Ch 10 ; Theirs

172 101 45
                                    

Mungkin, seperti itu memang lebih baik. Gray pergi, sementara Adelynn tetap bersama Lucius. Menjadikan gadis itu bagian dari masa lalu dan membiarkannya berjalan dengan kisah yang baru. Terdengar bijak, dari pada mengakui bahwa cinta telah berhasil menjadikannya budak. Beberapa ciri manusia sukses adalah; tidak mudah diperdaya, mempertahankan hal-hal yang bermanfaat bagi hidup mereka dan berani mengambil risiko. Menurut siapa?

Nyatanya, gagasan untuk tetap berusaha mendapatkan Adelynn—dengan cara apapun—terdengar lebih masuk akal, sama-sama berisiko dan Gray akan merasa sukses saat gadis itu berhasil menjadi miliknya lagi. Dan, mengirim pesan yang terkesan bahwa ia telah menyerah adalah bagian dari sebuah rencana. Gadis-gadis suka dengan permainan tarik-ulur, bukan?—tidak semua, memang. Namun, Gray banyak melihat cara itu berhasil digunakan dalam hubungan rekan artisnya.

Jika memang Adelynn tidak bisa ditarik paksa, maka Gray akan membuat talinya sedikit mengendur. Risikonya, Gray benar-benar harus melepaskan Adelynn, bila gadis itu sama sekali tidak terpengaruh oleh pesan terakhir yang ia kirim.

Nyatanya, pesan itu lumayan berhasil menyulut gundah. Bahkan, tanpa disadari Adelynn bisa mengingat setiap kalimatnya. Dan, alih-alih menantikan kabar dari Lucius—yang seolah menghilang—pesan dari Gray bekerja seperti racun, yang mengkontaminasi pikirannya untuk memberikan atensi lebih terhadap pria itu.

"Kurasa, dia sengaja melakukannya," tukas Stella, yang sudah sempat membaca pesan itu.

Adelynn meruncingkan alisnya. "Sungguh? Kau pikir begitu?"

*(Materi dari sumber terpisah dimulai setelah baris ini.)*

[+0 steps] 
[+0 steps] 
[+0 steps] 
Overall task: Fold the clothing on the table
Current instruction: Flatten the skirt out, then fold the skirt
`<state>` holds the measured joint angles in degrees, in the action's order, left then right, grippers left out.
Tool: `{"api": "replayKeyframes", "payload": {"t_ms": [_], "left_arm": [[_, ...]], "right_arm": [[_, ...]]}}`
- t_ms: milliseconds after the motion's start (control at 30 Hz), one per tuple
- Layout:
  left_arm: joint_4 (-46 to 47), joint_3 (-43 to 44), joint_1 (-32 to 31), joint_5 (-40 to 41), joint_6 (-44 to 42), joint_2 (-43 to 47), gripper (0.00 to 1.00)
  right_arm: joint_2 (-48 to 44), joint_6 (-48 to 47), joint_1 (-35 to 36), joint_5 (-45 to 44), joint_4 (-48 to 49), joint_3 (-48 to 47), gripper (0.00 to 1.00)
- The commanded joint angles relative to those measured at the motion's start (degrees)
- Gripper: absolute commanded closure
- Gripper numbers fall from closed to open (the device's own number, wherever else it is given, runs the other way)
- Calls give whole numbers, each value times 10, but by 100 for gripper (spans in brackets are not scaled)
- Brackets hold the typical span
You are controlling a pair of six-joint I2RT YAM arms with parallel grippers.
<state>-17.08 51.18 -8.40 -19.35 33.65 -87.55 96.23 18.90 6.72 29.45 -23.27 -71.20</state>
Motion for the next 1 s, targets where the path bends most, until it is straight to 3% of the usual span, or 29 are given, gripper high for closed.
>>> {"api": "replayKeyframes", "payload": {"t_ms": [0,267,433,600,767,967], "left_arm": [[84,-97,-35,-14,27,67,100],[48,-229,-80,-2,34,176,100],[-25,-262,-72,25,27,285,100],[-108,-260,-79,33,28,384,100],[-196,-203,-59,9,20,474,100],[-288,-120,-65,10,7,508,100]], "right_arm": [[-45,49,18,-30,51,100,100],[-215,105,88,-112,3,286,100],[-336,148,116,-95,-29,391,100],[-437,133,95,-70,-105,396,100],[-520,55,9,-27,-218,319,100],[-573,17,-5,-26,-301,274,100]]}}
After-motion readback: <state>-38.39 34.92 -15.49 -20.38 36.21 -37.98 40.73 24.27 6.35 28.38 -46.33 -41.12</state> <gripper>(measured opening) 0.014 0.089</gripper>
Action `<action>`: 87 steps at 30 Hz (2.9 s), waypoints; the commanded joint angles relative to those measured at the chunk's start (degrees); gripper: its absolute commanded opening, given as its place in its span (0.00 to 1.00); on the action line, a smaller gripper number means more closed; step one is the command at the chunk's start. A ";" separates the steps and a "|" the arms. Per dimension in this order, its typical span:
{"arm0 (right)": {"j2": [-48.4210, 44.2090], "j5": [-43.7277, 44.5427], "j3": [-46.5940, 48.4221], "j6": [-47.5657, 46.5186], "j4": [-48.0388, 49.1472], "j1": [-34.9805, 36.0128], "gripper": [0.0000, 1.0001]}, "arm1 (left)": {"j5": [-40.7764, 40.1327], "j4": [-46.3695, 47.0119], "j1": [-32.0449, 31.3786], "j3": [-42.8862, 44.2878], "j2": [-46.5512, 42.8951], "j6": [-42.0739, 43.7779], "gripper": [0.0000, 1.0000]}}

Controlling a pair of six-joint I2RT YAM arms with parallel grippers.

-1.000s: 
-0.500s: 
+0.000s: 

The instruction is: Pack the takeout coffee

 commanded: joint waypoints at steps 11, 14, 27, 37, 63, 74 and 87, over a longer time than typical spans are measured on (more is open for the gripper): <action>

"U-hum. Sekadar untuk mengujimu, mungkin." Stella menjawab seraya memasukkan kaleng-kaleng soda ke kulkas showcase. "Aku juga sering, sengaja mengirim pesan seperti itu pada Max. Hanya untuk memastikan. apakah dia masih peduli padaku atau tidak. Dan biasanya, dia akan langsung menemuiku."

"Benarkah?" tanggap Adelynn dengan tangan yang sibuk merapikan uang di mesin kasir. "Lalu, apa yang Max katakan saat kalian bertemu?"

"Tidak ada." Stella tersenyum mengingatnya. "Dia hanya akan duduk diam dan menyerahkan diri padaku." Gelak tawa menyusul ucapannya.

Adelynn mengerling jengah. Cukup lama ia mengenal Stella dan bagaimana hubungan gadis itu dengan seorang pria. Mudah bagi Adelnn menangkap maksud dari kata menyerahkan diri. Dan tentu saja, Adelynn tidak mungkin melakukan hal yang sama seperti Max untuk merespons pesan Gray. Sekali lagi, hatinya merasa bimbang. "Menurutmu, aku harus bagaimana, Ell?"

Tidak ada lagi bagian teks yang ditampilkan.